TASK OBJECTIVE: A faithful copy is required of the lines from the top of the entries through the line that contains "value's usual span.", both included, with no pictures.
BEGIN MATERIALS PROVIDED
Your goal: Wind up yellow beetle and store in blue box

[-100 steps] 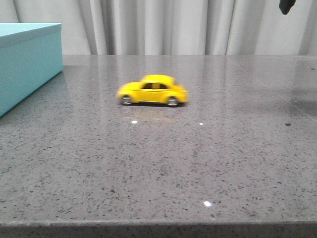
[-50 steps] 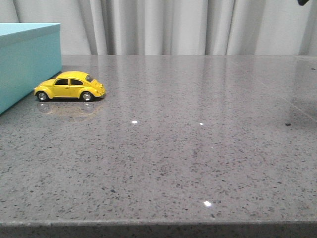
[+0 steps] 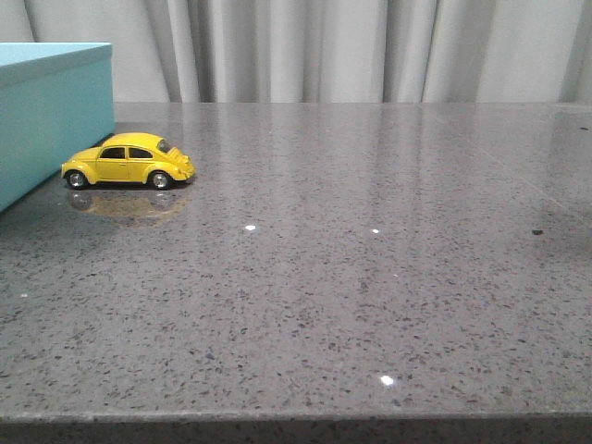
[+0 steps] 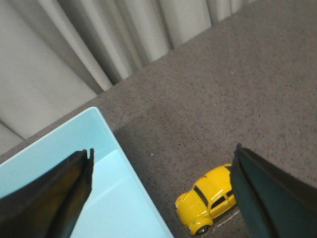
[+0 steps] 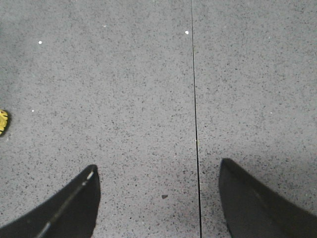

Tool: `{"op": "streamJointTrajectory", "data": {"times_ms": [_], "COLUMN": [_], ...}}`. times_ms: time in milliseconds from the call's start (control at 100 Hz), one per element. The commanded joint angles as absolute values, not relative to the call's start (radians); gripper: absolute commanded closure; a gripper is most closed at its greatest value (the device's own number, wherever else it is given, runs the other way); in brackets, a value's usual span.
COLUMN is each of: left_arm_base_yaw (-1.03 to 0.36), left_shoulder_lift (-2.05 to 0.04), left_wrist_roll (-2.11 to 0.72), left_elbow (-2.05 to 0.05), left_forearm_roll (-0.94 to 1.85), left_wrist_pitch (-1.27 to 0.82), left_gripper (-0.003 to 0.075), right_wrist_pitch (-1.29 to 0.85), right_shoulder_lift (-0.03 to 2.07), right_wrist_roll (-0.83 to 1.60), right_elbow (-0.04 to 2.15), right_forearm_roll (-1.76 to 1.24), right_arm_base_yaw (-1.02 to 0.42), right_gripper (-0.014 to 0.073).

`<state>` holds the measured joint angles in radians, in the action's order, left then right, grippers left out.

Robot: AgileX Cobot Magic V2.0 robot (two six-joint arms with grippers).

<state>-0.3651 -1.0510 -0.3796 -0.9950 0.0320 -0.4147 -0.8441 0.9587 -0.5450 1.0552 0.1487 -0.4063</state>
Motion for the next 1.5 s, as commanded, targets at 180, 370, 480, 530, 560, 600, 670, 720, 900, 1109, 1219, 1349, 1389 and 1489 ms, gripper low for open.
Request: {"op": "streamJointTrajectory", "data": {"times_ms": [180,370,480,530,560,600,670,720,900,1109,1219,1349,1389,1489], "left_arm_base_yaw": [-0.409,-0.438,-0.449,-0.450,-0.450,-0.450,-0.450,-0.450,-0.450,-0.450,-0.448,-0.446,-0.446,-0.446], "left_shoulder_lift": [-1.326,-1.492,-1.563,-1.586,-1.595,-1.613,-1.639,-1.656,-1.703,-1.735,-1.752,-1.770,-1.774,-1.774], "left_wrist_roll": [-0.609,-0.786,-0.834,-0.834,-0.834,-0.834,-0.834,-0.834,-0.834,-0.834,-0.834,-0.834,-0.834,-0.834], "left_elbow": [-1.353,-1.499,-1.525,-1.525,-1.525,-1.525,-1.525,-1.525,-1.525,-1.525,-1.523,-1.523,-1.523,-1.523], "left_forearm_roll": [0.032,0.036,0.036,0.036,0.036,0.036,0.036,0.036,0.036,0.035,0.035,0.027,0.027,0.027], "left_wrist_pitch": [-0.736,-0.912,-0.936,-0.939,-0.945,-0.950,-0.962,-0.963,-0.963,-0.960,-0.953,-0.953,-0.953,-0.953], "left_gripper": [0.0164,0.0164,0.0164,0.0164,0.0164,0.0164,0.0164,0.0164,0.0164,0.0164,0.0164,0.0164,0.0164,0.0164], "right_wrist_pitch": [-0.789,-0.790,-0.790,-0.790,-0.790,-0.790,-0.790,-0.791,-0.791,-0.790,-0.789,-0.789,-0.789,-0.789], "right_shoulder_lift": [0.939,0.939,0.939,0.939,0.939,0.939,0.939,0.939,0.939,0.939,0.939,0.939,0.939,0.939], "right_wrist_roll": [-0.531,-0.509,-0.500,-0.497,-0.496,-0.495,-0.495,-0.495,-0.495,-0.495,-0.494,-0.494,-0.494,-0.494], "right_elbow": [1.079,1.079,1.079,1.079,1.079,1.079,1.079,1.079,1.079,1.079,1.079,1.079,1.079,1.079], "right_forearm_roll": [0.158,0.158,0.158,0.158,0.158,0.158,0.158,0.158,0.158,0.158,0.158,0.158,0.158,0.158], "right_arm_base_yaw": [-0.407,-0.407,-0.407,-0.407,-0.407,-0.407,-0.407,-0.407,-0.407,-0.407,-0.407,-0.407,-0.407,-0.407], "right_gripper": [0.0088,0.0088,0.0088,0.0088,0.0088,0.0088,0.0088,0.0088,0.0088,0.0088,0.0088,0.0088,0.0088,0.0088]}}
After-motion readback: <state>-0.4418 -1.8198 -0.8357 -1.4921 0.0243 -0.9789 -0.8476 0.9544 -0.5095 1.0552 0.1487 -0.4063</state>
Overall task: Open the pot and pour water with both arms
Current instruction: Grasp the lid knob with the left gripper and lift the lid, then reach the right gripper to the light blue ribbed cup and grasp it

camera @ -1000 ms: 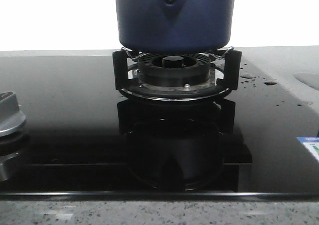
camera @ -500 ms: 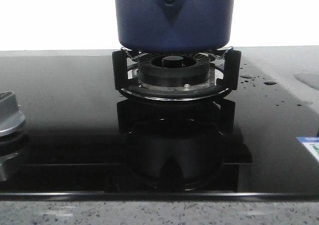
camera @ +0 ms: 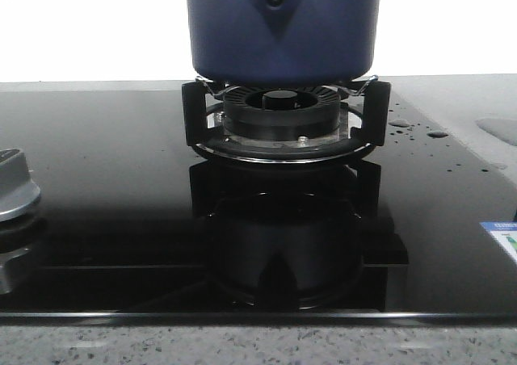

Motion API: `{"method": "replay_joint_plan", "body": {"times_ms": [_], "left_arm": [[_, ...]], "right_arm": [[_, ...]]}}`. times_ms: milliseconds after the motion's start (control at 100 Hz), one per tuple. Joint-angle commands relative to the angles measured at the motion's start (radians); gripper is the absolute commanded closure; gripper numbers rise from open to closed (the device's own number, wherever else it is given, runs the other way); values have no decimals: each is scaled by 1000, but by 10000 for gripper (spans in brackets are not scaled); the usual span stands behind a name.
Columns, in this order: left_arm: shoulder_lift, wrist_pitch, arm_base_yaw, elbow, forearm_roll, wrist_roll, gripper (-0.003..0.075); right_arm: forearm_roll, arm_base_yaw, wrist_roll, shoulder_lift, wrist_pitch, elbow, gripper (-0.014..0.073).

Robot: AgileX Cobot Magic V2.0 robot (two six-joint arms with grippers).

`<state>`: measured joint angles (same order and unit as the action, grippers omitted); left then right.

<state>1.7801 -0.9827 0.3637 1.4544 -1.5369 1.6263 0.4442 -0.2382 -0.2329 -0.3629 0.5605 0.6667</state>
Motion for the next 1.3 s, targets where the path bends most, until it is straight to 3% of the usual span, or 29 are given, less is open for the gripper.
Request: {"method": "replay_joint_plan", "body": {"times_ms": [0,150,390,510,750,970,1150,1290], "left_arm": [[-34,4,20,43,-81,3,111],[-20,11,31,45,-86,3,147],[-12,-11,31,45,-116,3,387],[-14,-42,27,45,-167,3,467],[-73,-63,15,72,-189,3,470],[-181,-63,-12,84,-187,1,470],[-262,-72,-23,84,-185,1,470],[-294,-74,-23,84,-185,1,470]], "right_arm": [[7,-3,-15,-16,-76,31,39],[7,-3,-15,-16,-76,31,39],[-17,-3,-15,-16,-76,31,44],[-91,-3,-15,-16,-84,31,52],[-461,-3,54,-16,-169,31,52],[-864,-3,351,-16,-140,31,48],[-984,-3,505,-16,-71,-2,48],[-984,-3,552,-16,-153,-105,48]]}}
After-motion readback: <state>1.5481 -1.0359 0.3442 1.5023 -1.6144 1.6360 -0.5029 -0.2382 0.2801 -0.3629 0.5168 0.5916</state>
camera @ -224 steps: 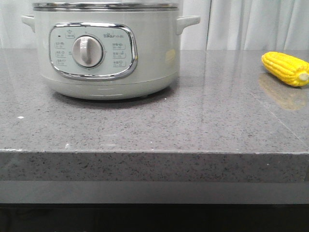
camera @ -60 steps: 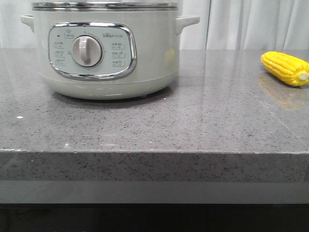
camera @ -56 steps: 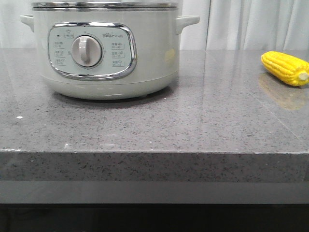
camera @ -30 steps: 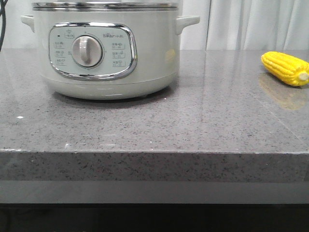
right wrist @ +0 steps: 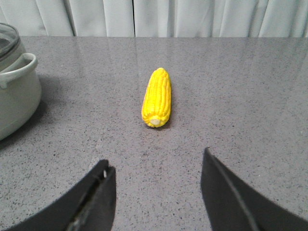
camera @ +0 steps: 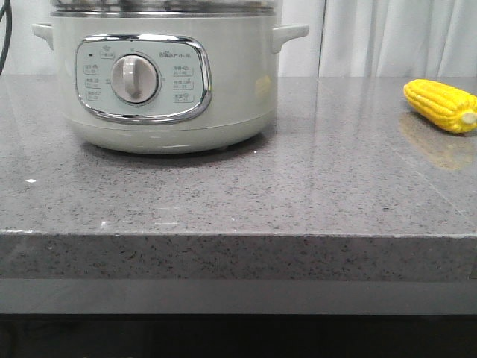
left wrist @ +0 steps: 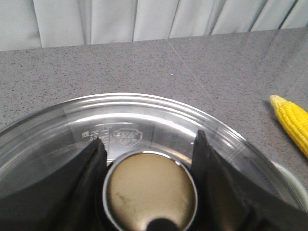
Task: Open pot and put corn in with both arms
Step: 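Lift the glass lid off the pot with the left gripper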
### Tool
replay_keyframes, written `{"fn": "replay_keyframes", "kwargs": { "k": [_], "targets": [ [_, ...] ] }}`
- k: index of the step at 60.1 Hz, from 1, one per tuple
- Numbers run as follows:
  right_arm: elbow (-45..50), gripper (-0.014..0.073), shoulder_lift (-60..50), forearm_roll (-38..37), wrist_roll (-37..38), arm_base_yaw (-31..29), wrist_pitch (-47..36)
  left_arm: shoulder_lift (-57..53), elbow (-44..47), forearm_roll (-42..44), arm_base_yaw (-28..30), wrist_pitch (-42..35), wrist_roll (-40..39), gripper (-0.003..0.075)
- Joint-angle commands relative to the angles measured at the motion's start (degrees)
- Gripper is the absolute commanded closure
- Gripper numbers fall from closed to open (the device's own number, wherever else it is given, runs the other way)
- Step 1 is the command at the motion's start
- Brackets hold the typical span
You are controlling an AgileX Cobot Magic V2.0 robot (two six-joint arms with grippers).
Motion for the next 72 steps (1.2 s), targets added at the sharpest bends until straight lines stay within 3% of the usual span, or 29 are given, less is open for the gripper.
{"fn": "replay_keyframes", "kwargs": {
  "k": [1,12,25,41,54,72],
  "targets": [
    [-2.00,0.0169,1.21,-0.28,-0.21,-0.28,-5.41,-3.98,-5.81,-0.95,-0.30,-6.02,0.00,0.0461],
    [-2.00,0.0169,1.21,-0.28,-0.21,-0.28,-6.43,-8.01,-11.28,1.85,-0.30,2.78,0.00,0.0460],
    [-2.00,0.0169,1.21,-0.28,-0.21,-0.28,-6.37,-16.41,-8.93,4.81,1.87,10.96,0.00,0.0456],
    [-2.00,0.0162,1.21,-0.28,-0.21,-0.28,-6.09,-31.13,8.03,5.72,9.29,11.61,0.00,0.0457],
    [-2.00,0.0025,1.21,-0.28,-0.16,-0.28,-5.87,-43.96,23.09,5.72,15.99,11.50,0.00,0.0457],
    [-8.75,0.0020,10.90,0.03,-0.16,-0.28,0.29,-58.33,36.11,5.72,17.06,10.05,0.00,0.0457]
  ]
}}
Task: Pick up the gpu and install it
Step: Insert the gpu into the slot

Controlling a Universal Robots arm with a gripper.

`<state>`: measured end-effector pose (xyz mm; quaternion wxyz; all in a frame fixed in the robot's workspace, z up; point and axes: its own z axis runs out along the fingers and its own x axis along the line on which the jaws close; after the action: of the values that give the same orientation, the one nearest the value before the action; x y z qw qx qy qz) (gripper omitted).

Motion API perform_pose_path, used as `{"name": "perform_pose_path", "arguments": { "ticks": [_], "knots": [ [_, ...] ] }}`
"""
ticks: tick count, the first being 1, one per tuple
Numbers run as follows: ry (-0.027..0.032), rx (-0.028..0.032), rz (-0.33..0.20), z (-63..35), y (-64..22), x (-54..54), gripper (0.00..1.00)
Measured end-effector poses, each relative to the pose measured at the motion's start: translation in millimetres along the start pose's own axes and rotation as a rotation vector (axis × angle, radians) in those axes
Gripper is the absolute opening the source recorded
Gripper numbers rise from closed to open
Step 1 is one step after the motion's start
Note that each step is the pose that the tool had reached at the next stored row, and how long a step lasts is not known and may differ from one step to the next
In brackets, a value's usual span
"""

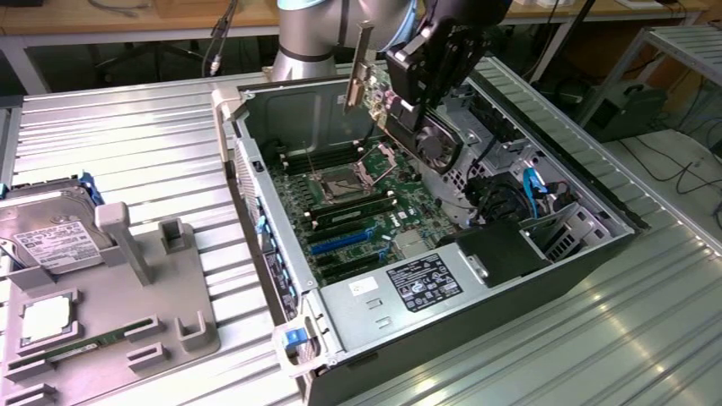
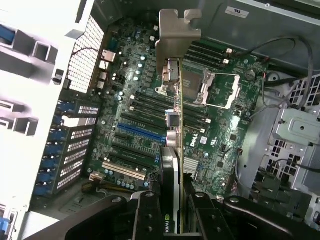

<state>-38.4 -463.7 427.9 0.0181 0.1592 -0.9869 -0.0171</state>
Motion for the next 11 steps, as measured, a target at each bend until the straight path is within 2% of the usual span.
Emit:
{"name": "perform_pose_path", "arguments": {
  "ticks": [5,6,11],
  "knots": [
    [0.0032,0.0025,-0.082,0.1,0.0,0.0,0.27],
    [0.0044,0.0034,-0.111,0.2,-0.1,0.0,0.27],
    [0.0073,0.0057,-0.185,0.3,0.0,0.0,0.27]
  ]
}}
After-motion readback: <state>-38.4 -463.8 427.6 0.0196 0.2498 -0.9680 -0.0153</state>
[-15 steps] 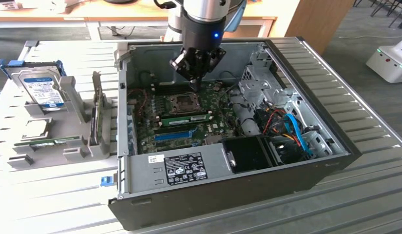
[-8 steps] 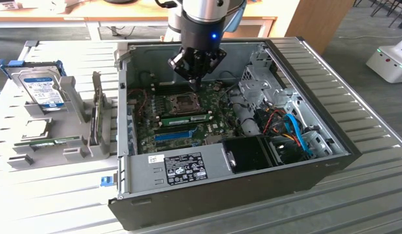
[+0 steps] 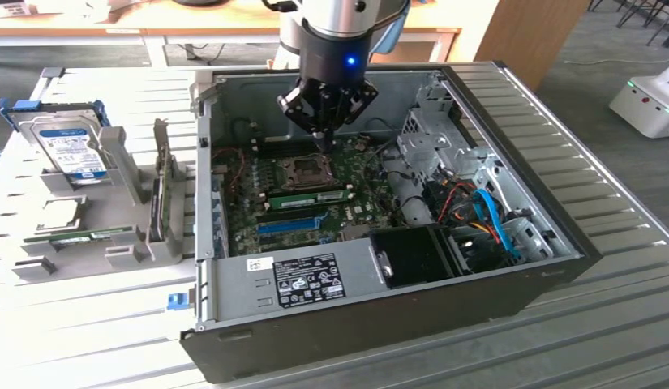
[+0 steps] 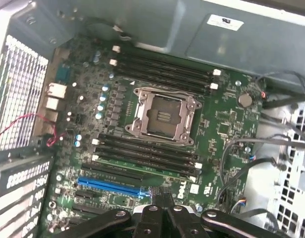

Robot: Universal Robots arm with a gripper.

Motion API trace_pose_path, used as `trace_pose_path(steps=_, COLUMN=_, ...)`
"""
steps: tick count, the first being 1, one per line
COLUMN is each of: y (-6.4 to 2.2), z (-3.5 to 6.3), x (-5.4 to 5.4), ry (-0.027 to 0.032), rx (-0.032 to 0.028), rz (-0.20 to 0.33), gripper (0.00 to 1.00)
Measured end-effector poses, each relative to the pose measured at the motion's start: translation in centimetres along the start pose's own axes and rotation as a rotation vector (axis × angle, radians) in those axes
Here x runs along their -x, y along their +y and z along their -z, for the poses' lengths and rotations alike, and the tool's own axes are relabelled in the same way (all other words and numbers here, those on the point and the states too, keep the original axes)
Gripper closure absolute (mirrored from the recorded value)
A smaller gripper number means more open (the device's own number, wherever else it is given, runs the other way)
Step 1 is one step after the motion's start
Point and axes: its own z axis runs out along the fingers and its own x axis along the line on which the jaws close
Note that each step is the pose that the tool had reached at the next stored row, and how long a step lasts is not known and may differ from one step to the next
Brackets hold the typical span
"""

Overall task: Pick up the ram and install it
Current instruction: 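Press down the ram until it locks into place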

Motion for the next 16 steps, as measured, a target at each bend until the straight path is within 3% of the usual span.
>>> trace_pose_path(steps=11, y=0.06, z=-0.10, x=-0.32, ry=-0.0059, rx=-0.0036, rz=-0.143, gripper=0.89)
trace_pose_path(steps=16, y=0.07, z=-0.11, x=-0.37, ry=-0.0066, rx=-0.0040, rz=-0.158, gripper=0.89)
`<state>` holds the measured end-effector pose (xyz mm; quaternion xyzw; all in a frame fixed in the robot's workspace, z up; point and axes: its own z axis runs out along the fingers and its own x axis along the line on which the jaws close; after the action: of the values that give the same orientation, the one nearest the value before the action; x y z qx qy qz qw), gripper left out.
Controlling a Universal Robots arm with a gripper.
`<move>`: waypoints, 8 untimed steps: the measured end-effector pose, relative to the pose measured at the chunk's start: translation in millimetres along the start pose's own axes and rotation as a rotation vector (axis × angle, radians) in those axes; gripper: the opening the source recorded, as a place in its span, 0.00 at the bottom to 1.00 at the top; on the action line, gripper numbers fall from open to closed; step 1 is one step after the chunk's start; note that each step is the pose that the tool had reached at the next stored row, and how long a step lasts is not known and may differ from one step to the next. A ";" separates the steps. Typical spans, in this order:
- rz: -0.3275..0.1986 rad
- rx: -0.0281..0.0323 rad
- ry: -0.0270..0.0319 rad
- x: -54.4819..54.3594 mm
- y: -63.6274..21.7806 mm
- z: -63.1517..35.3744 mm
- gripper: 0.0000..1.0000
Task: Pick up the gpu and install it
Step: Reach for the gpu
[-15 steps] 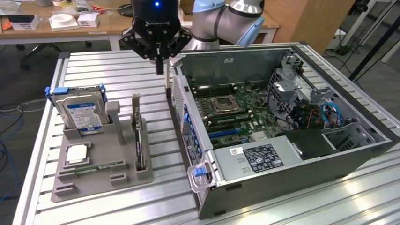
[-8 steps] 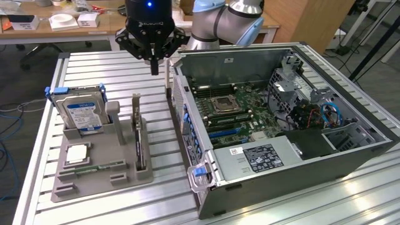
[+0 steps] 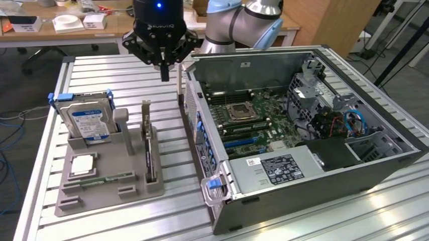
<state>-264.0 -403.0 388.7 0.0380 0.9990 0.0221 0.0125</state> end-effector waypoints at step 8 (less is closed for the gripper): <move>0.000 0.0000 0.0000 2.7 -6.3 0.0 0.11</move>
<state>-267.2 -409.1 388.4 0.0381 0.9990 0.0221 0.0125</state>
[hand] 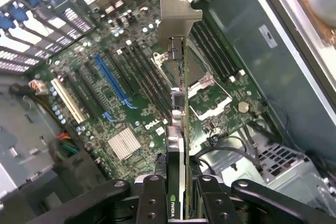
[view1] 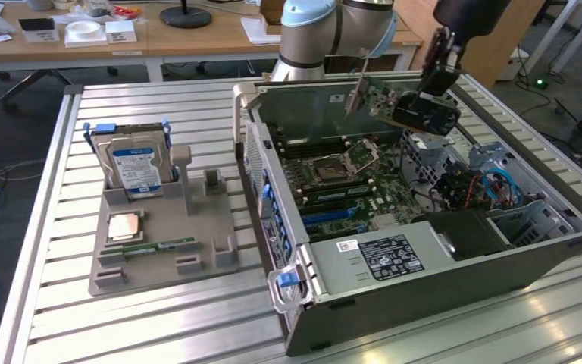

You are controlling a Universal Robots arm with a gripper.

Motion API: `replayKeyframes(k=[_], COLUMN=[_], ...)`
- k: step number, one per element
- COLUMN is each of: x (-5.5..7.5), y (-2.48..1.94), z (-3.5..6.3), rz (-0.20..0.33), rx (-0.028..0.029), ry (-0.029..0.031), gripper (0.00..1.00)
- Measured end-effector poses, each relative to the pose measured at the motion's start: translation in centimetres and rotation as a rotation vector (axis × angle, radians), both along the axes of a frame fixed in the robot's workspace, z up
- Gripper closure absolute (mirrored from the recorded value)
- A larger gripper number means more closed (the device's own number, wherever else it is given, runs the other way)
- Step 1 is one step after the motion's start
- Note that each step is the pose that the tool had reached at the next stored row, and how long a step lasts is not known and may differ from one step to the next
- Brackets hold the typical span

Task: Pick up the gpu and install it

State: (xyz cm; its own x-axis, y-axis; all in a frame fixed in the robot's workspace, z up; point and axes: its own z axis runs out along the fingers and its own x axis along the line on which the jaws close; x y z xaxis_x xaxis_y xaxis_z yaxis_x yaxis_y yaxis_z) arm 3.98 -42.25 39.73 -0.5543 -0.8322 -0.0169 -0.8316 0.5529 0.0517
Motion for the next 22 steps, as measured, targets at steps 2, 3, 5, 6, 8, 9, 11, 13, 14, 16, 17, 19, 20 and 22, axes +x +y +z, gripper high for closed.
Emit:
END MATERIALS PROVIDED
TASK SOLUTION:
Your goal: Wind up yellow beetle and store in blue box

[-100 steps] 
[-50 steps] 
[+0 steps] 
[+0 steps] 
[+0 steps] 

Tool: `{"op": "streamJointTrajectory", "data": {"times_ms": [_], "COLUMN": [_], ...}}`. times_ms: time in milliseconds from the call's start (control at 100 Hz), one per element. The commanded joint angles as absolute values, not relative to the call's start (radians); gripper: absolute commanded closure; a gripper is most closed at its greatest value (the device's own number, wherever else it is given, runs the other way); in brackets, a value's usual span.

This answer has now been given in full.